──────── DATA IN THIS EXERCISE

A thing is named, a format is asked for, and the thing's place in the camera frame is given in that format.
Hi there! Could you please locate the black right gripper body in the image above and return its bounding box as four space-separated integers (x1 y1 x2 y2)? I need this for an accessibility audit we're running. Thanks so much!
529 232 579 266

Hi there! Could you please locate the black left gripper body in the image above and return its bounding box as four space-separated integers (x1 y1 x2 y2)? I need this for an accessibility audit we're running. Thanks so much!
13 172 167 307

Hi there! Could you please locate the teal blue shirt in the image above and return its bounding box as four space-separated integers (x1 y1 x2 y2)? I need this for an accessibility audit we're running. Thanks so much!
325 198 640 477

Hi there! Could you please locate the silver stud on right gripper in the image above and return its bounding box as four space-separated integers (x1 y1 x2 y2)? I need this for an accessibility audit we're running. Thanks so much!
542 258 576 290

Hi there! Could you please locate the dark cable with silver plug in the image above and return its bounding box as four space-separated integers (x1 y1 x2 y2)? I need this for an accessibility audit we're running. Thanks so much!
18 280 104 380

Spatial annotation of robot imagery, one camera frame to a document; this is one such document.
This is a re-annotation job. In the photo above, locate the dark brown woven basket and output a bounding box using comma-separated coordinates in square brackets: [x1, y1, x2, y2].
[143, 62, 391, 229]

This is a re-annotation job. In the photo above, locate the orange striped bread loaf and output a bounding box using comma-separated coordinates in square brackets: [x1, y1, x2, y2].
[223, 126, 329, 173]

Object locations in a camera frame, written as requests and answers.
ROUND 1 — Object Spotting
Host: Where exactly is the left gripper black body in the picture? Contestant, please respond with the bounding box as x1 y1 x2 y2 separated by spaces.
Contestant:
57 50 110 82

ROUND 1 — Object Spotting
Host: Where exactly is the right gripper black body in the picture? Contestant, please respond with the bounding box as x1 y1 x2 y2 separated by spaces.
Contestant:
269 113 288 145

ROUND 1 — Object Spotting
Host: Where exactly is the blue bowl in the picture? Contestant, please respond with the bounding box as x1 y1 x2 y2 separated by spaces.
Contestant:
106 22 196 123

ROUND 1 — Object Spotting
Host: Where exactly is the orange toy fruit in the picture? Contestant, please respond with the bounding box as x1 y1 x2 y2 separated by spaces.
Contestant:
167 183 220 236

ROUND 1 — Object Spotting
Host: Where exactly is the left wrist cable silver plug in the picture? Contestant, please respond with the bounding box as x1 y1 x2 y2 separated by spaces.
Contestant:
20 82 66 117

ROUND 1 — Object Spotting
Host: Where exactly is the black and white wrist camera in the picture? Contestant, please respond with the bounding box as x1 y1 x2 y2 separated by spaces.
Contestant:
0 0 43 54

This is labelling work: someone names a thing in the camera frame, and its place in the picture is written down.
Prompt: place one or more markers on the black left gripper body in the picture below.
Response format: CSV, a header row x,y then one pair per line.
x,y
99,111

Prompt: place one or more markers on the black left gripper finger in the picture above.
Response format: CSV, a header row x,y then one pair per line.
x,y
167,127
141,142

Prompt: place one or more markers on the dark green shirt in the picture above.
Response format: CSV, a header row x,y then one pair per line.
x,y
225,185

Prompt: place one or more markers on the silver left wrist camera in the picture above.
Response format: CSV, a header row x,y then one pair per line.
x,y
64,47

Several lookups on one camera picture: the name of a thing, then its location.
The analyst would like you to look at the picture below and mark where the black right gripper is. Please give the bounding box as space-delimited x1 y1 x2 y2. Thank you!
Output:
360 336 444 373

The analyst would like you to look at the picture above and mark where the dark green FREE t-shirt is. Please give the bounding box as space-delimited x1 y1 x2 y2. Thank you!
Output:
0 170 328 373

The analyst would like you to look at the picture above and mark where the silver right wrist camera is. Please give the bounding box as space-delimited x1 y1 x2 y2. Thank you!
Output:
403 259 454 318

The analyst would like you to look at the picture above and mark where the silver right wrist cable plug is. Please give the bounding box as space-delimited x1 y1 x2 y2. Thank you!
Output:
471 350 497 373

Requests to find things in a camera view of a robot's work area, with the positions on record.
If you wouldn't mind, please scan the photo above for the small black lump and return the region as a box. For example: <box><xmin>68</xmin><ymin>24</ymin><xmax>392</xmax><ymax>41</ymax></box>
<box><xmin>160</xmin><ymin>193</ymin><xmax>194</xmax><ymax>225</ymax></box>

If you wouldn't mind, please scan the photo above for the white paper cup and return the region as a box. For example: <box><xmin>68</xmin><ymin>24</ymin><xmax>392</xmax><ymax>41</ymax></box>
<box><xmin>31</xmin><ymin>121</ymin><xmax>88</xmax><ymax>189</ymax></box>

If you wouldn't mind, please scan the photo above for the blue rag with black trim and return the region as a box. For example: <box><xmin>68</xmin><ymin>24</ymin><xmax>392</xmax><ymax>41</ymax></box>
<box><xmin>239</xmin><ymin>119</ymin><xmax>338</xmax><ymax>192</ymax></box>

────────────────

#### EXERCISE:
Nothing should be left out or altered, so reproduce the whole listing.

#### RESPONSE BELOW:
A thing is named, a format is asked for, and the thing's place in the camera frame is given in that format.
Hi there! Could you please locate the black right gripper body in the image above and return its bounding box as four space-separated integers (x1 y1 x2 y2)? I need this for an accessibility audit we're running. Thanks so much!
529 232 579 266

Hi there! Could you please locate the black left gripper body in the image above and return its bounding box as four space-separated integers (x1 y1 x2 y2)? I need this for an accessibility audit we're running. Thanks so much!
13 172 167 307

Hi there! Could you please locate the teal blue shirt in the image above and return its bounding box as four space-separated integers (x1 y1 x2 y2)? I need this for an accessibility audit we're running. Thanks so much!
325 198 640 477

Hi there! Could you please locate the silver stud on right gripper in the image above and return its bounding box as four space-separated integers (x1 y1 x2 y2)? I need this for an accessibility audit we're running. Thanks so much!
542 258 576 290

Hi there! Could you please locate the dark cable with silver plug in the image above and return its bounding box as four space-separated integers (x1 y1 x2 y2)? I need this for an accessibility audit we're running. Thanks so much!
18 280 104 380

Spatial annotation of robot imagery, one camera frame to a document; this is one such document.
This is a re-annotation job. In the photo above, locate the dark brown woven basket and output a bounding box using comma-separated coordinates in square brackets: [x1, y1, x2, y2].
[143, 62, 391, 229]

This is a re-annotation job. In the photo above, locate the orange striped bread loaf and output a bounding box using comma-separated coordinates in square brackets: [x1, y1, x2, y2].
[223, 126, 329, 173]

Object locations in a camera frame, written as requests and answers.
ROUND 1 — Object Spotting
Host: Where exactly is the left gripper black body in the picture? Contestant, please respond with the bounding box as x1 y1 x2 y2 separated by spaces.
Contestant:
57 50 110 82

ROUND 1 — Object Spotting
Host: Where exactly is the right gripper black body in the picture? Contestant, please respond with the bounding box as x1 y1 x2 y2 separated by spaces.
Contestant:
269 113 288 145

ROUND 1 — Object Spotting
Host: Where exactly is the blue bowl in the picture? Contestant, please respond with the bounding box as x1 y1 x2 y2 separated by spaces.
Contestant:
106 22 196 123

ROUND 1 — Object Spotting
Host: Where exactly is the orange toy fruit in the picture? Contestant, please respond with the bounding box as x1 y1 x2 y2 separated by spaces.
Contestant:
167 183 220 236

ROUND 1 — Object Spotting
Host: Where exactly is the left wrist cable silver plug in the picture? Contestant, please respond with the bounding box as x1 y1 x2 y2 separated by spaces.
Contestant:
20 82 66 117

ROUND 1 — Object Spotting
Host: Where exactly is the black and white wrist camera in the picture? Contestant, please respond with the bounding box as x1 y1 x2 y2 separated by spaces.
Contestant:
0 0 43 54

This is labelling work: someone names a thing in the camera frame, and its place in the picture is written down.
Prompt: place one or more markers on the black left gripper body in the picture below.
Response format: CSV, a header row x,y then one pair per line.
x,y
99,111

Prompt: place one or more markers on the black left gripper finger in the picture above.
Response format: CSV, a header row x,y then one pair per line.
x,y
167,127
141,142

Prompt: place one or more markers on the dark green shirt in the picture above.
Response format: CSV, a header row x,y then one pair per line.
x,y
225,185

Prompt: place one or more markers on the silver left wrist camera in the picture above.
Response format: CSV, a header row x,y then one pair per line.
x,y
64,47

Several lookups on one camera picture: the name of a thing, then its location.
The analyst would like you to look at the picture below and mark where the black right gripper is. Please give the bounding box as space-delimited x1 y1 x2 y2. Thank you!
Output:
360 336 444 373

The analyst would like you to look at the picture above and mark where the dark green FREE t-shirt is. Please give the bounding box as space-delimited x1 y1 x2 y2. Thank you!
Output:
0 170 328 373

The analyst would like you to look at the picture above and mark where the silver right wrist camera is. Please give the bounding box as space-delimited x1 y1 x2 y2. Thank you!
Output:
403 259 454 318

The analyst would like you to look at the picture above and mark where the silver right wrist cable plug is. Please give the bounding box as space-delimited x1 y1 x2 y2. Thank you!
Output:
471 350 497 373

Requests to find things in a camera view of a robot's work area, with the positions on record.
If you wouldn't mind, please scan the photo above for the small black lump and return the region as a box. For example: <box><xmin>68</xmin><ymin>24</ymin><xmax>392</xmax><ymax>41</ymax></box>
<box><xmin>160</xmin><ymin>193</ymin><xmax>194</xmax><ymax>225</ymax></box>

If you wouldn't mind, please scan the photo above for the white paper cup and return the region as a box. For example: <box><xmin>68</xmin><ymin>24</ymin><xmax>392</xmax><ymax>41</ymax></box>
<box><xmin>31</xmin><ymin>121</ymin><xmax>88</xmax><ymax>189</ymax></box>

If you wouldn't mind, please scan the photo above for the blue rag with black trim and return the region as a box. For example: <box><xmin>68</xmin><ymin>24</ymin><xmax>392</xmax><ymax>41</ymax></box>
<box><xmin>239</xmin><ymin>119</ymin><xmax>338</xmax><ymax>192</ymax></box>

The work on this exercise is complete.